§ **Work to complete**: Starting with the line that contains "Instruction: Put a", reproduce each line through the end of the listing below, with no other output.

§ **Collected data**:
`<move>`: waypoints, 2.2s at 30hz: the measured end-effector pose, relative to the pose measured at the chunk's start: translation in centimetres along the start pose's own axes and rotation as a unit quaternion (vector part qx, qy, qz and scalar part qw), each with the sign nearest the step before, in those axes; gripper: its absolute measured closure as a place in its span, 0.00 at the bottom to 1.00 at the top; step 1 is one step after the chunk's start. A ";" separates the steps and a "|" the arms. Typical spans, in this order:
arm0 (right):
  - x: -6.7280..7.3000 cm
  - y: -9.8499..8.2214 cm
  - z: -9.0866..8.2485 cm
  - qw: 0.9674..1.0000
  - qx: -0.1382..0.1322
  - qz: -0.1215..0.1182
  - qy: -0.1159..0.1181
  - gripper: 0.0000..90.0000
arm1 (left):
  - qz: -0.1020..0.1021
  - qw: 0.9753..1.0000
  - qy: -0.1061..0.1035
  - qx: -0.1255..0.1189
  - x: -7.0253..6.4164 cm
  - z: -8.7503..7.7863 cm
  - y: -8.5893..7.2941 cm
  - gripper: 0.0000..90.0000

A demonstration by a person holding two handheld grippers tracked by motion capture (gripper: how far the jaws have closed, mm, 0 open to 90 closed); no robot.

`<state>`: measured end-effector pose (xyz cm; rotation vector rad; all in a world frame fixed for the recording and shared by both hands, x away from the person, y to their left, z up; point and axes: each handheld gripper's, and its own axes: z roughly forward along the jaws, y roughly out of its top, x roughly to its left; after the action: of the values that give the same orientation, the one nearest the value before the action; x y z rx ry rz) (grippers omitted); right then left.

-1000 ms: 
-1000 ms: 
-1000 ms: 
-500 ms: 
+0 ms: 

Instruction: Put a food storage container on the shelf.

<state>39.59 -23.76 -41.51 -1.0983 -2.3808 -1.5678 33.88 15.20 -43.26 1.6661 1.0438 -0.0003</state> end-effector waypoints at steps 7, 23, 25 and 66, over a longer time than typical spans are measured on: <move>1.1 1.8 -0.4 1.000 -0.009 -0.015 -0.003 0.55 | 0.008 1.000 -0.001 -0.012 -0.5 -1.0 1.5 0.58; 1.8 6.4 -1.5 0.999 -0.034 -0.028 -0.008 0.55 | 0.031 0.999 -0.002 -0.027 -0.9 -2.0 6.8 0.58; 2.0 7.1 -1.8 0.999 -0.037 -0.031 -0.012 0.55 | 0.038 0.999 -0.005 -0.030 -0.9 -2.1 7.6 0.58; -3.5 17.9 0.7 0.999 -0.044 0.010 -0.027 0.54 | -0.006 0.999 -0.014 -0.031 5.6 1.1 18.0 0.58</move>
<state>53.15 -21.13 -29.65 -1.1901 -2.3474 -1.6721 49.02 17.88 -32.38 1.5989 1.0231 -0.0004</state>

§ **Answer to this exercise**:
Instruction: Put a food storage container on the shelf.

<state>39.59 -23.76 -41.51 -1.0983 -2.3808 -1.5678 33.88 15.20 -43.26 1.6661 1.0438 -0.0003</state> end-effector waypoints at steps 7, 23, 25 and 66, over a longer time than typical spans are measured on: <move>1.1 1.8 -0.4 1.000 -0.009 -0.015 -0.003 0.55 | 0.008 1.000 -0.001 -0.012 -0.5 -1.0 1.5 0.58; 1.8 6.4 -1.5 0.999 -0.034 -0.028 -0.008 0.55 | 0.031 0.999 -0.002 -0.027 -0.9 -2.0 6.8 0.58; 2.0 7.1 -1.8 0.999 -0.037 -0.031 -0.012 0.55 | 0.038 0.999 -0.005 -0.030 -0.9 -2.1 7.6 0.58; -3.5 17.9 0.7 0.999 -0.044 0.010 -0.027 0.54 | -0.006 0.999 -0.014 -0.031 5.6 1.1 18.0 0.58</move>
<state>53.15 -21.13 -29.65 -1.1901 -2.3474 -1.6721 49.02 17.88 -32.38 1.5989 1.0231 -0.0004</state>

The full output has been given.